The geologist in me gently reminds that it should actually be called a mineralization until you have analyzed it and found it to be economically viable to mine. It is at that point it becomes an ore. :wink:
https://en.wikipedia.org/wiki/Ore

Göran
 
Here are a couple videos that though not detailed &/or specific to sampling - they give a good general over view of how large companies sample/assay for customer pay out

http://www.jmrefining.com/video-page/

http://advchem.com/index.php/videos/19-videos/64-acc-incineration-process

Kurt
 
4metals said:
I started this by re reading an old text named The Sampling and Assay of the Precious Metals by E.A. Smith. Written in 1913, second edition in 1947 and reprinted in 1987 by Met-Chem Research.
I have that book in my digital library. It was scanned by Google Books. You can download a free copy at The Sampling and Assay of the Precious Metals by E.A. Smith.

Dave
 
FrugalRefiner said:
4metals said:
I started this by re reading an old text named The Sampling and Assay of the Precious Metals by E.A. Smith. Written in 1913, second edition in 1947 and reprinted in 1987 by Met-Chem Research.
I have that book in my digital library. It was scanned by Google Books.

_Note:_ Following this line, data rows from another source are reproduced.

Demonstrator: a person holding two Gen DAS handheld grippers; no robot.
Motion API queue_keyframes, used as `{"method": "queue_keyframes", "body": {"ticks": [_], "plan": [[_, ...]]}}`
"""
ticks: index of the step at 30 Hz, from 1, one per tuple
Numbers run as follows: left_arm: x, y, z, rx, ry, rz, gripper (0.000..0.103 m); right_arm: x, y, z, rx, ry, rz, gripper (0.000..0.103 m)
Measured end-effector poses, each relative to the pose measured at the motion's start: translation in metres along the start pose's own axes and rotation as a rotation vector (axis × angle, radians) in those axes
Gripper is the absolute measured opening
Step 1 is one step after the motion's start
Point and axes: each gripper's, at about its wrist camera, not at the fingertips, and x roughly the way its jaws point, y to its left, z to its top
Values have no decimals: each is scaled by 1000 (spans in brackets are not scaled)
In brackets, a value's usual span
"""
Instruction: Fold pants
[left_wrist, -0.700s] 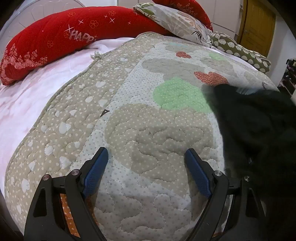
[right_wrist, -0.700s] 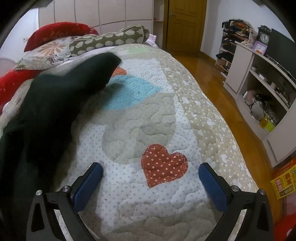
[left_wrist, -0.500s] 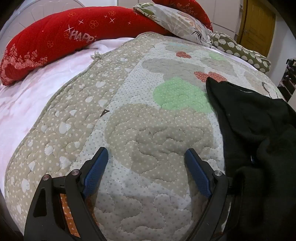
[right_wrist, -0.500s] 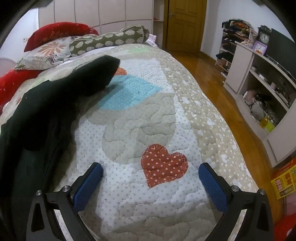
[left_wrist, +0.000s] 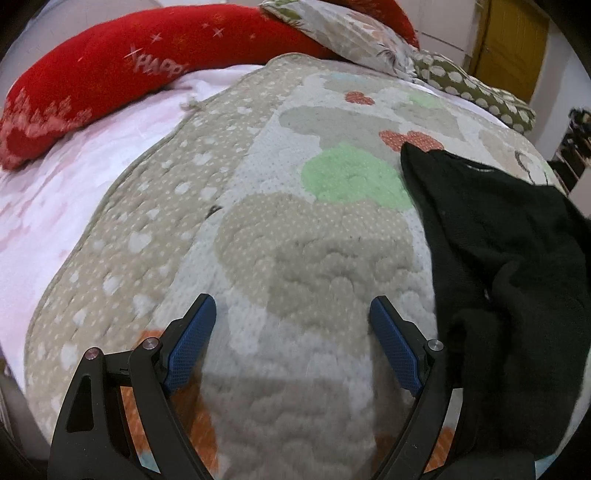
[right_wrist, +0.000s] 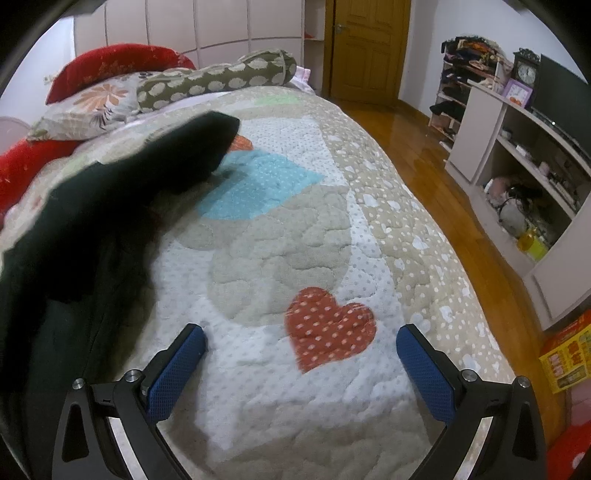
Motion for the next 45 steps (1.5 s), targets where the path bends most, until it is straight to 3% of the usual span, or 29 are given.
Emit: {"method": "queue_keyframes", "body": {"ticks": [3, 4, 7, 11, 15, 19, 23, 29, 45], "plan": [[-27, 3, -2, -3, -40, 28, 86, -21, 3, -4, 18, -12, 89, 103], [-41, 5, -1, -10, -20, 26, 86, -31, 7, -6, 30, -29, 121, 103], [-74, 1, -6, 17, -128, 40, 86, -52, 23, -10, -11, -68, 173, 103], [-105, -4, -11, 23, -200, 21, 86, -70, 53, -18, -87, -94, 237, 103], [-119, -13, -14, 36, -203, 13, 86, -72, 76, -24, -126, -84, 315, 103], [-121, -16, -16, 26, -190, -3, 86, -78, 88, -27, -150, -96, 333, 103], [-137, -15, -19, -14, -225, -67, 86, -79, 89, -29, -145, -84, 353, 103], [-139, -43, -26, 90, -229, -7, 86, -86, 88, -31, -148, -108, 358, 103], [-115, -52, -33, 83, -170, -53, 86, -79, 83, -33, -138, -92, 356, 103]]}}
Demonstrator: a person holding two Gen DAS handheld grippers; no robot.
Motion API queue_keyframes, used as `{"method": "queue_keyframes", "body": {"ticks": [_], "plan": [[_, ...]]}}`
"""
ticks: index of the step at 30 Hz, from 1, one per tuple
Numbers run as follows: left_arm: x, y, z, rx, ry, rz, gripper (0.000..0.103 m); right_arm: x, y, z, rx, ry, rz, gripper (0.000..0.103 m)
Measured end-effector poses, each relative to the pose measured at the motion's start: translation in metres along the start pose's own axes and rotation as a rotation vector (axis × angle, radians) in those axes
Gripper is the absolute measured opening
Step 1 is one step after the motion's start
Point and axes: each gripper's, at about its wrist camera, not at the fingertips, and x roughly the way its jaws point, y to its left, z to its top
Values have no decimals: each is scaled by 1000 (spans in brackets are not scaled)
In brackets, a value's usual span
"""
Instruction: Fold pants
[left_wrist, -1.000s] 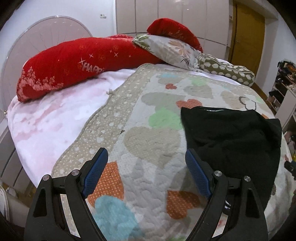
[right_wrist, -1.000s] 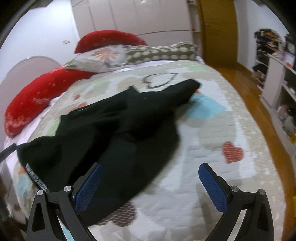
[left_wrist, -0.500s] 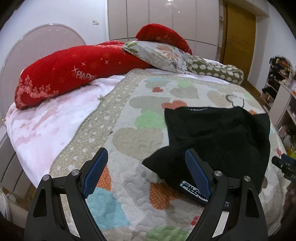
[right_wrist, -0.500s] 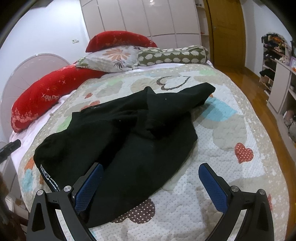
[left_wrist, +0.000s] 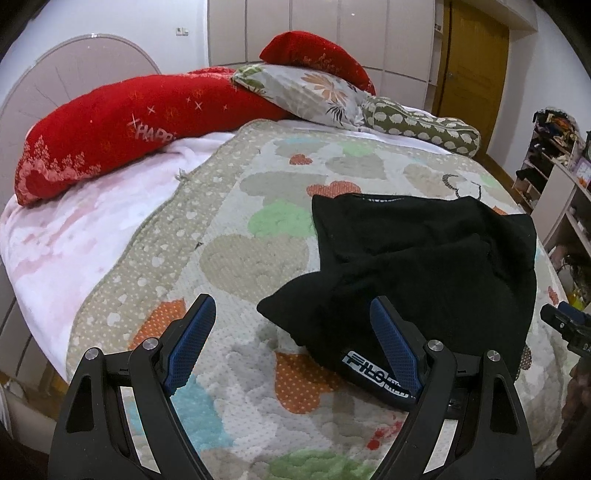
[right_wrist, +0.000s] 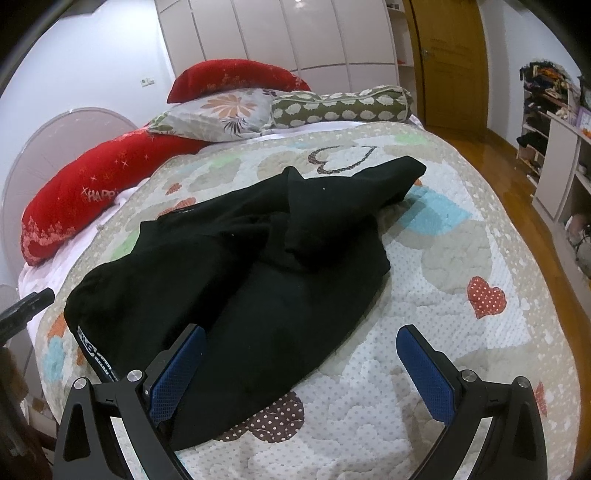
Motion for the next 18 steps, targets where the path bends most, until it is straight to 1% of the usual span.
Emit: {"method": "queue_keyframes", "body": {"ticks": [6, 12, 18], "plan": [[13, 7, -6, -38, 25, -18, 86, 3, -9, 1, 5, 9, -22, 103], [30, 19, -18, -86, 71, -47, 86, 3, -28, 0, 48, 1, -42, 103], [44, 12, -19, -115, 93, -133, 86, 11, -48, 0, 106, 5, -30, 103]]}}
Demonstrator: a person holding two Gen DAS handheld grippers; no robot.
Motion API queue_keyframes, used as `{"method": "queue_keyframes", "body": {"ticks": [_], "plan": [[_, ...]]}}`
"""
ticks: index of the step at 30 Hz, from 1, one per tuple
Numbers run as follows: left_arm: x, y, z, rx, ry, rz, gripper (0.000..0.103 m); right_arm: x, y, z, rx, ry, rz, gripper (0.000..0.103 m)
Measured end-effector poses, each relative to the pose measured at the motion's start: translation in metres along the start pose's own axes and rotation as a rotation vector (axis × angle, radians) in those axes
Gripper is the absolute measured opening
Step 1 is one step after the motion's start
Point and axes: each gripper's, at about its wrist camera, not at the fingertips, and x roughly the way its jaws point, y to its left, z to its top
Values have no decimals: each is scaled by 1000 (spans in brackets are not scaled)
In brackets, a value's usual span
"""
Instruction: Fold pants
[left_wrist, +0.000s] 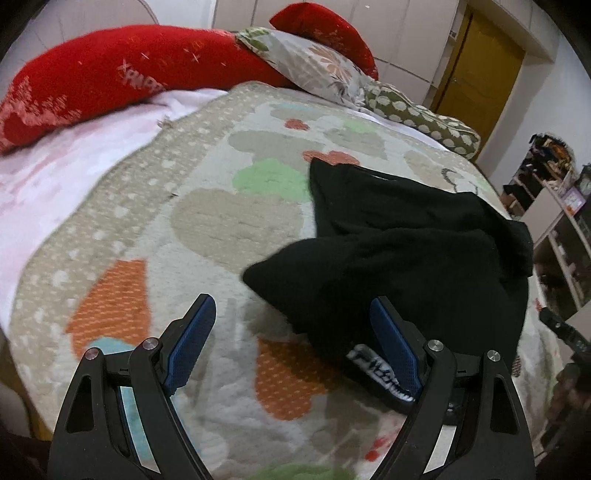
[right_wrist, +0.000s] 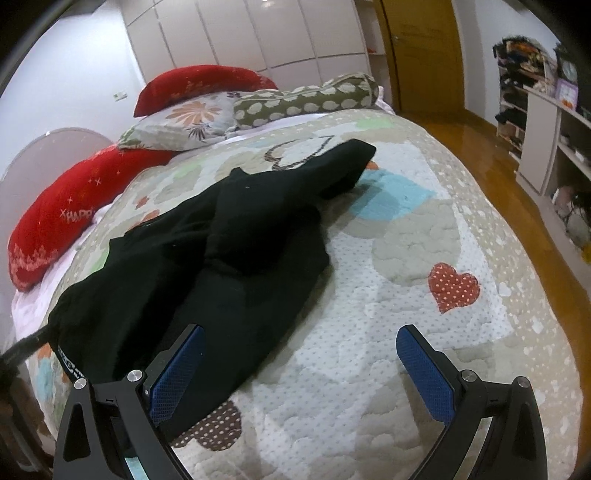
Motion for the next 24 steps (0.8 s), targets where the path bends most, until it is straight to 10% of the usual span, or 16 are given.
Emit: {"method": "queue_keyframes", "body": {"ticks": [7, 13, 16, 24], "plan": [[20, -19, 1, 31, 37, -23, 86, 24, -6, 15, 12, -2, 37, 91], [38, -28, 3, 51, 71, -29, 86, 55, -14, 28, 73, 6, 101, 56], [44, -29, 4, 30, 77, -42, 86, 57, -13, 34, 63, -4, 110, 20], [24, -31, 4, 17, 47, -53, 54, -10, -8, 23, 2, -98, 89, 2]]}}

You can download a free copy at The Sampling and Assay of the Precious Metals by E.A. Smith.

Dave
For people outside of the US, google books is just a preview with snippets of the books, even free ones.

The book can be downloaded from archive.org in several different formats.
https://archive.org/details/samplingandassa00smitgoog

Göran
 
Google chrome does have few addons which can let you choose where your login appears to be from. If I see some video which is available for viewers of specific country only then I go and set it to that country, reload browser and I can see it then without problem. It should work for the books too.